[Extracted records]

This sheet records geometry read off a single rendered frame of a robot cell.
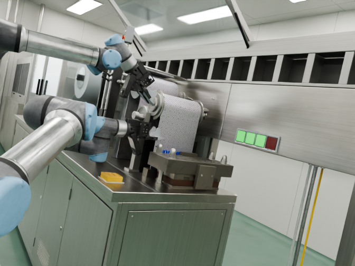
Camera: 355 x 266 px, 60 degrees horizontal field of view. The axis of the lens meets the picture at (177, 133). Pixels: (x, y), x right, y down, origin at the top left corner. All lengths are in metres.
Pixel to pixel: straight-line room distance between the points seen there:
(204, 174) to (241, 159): 3.22
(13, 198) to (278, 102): 1.10
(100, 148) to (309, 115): 0.86
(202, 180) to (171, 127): 0.31
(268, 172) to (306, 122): 3.03
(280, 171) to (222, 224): 2.73
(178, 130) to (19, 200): 1.02
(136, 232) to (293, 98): 0.84
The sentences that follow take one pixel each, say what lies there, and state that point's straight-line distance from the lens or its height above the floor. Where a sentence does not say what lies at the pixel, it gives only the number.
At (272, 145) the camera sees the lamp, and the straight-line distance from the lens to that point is 1.39.
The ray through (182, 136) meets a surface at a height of 1.12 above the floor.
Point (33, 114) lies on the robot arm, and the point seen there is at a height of 1.13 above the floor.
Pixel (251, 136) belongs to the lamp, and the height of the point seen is 1.19.
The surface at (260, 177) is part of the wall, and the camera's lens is 4.41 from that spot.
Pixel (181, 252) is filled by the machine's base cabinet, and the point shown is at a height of 0.63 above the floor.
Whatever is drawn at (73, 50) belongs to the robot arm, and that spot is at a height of 1.37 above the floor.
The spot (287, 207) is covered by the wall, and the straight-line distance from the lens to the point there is 4.16.
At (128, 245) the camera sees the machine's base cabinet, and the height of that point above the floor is 0.69.
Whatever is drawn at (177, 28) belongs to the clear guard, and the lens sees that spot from 2.03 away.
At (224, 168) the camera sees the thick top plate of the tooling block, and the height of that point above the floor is 1.02.
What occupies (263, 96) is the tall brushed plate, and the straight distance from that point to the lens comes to 1.48.
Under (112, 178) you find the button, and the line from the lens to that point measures 1.29.
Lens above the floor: 1.22
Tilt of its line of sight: 3 degrees down
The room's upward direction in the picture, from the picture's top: 12 degrees clockwise
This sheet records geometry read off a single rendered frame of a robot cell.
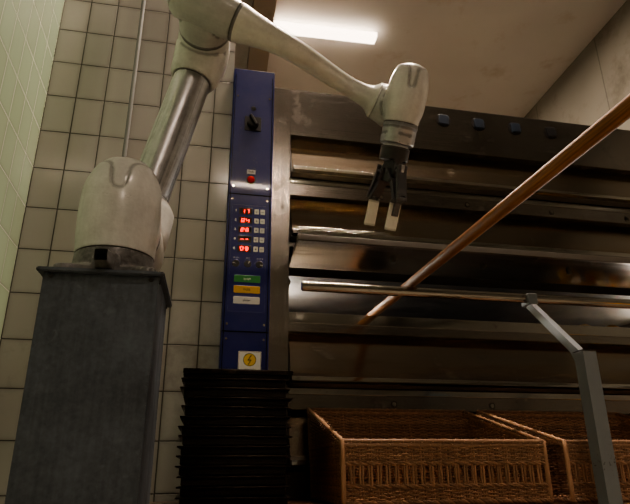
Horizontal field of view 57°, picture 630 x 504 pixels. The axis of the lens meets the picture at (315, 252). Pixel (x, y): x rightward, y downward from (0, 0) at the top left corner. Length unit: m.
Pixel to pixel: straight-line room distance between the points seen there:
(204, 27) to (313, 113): 0.91
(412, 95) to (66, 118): 1.32
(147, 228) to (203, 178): 1.01
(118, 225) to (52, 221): 0.99
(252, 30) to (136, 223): 0.61
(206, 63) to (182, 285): 0.77
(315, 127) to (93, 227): 1.35
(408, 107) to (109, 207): 0.76
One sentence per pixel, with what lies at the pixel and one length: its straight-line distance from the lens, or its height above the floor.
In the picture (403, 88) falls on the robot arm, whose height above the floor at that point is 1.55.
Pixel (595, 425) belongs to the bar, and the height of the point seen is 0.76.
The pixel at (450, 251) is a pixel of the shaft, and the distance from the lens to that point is 1.52.
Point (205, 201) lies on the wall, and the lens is 2.14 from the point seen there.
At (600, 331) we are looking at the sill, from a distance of 2.51.
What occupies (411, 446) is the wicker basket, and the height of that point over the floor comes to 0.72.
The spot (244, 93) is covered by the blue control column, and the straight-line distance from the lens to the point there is 2.35.
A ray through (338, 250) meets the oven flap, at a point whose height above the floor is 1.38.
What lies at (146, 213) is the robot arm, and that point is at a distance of 1.20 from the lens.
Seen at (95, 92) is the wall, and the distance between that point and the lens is 2.38.
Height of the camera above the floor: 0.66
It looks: 21 degrees up
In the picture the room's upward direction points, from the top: straight up
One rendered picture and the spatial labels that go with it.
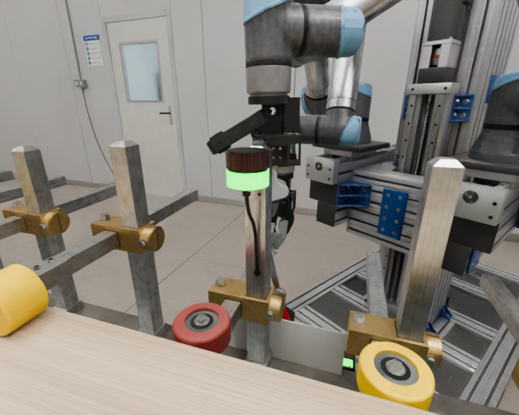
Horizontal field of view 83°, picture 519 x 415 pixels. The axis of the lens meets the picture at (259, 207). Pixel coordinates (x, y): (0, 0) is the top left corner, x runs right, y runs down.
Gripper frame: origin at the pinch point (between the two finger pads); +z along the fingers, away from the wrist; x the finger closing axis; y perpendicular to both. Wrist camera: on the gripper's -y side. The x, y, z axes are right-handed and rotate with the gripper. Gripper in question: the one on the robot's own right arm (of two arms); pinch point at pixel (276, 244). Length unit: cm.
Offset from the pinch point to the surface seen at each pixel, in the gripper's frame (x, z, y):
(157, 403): -1, -9, -53
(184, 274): 92, 84, 86
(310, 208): 22, 79, 233
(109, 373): 6, -9, -52
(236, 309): -1.5, -4.5, -32.8
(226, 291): 1.4, -5.4, -29.9
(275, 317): -8.0, -2.7, -30.8
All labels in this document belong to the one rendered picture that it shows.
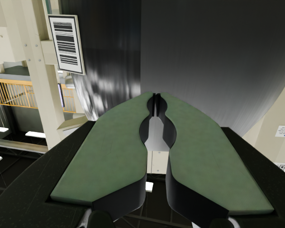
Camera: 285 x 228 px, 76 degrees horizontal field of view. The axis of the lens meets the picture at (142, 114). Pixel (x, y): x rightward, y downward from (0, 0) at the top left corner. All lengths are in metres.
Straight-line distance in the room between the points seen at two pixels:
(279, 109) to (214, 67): 0.32
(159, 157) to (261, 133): 0.45
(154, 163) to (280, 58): 0.70
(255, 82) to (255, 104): 0.03
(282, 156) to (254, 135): 0.09
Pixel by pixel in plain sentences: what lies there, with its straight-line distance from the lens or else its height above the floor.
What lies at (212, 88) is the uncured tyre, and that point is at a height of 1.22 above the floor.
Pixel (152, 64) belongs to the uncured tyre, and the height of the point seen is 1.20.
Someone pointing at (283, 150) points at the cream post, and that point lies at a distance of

Prompt:
Which lines run from the one containing "(279, 109) to (214, 67): 0.32" to the end of the entries above? Print them exactly, both ends included, and nothing else.

Written solution:
(279, 109) to (214, 67): 0.32
(159, 157) to (261, 133): 0.45
(154, 163) to (280, 58): 0.70
(255, 82) to (255, 104): 0.03
(282, 156) to (254, 135): 0.09
Pixel by pixel in plain sentences: what lies there, with its straight-line distance from the lens or else its height above the floor.
What lies at (212, 88) is the uncured tyre, and that point is at a height of 1.22 above the floor.
Pixel (152, 64) belongs to the uncured tyre, and the height of the point seen is 1.20.
Someone pointing at (283, 150) points at the cream post, and that point lies at a distance of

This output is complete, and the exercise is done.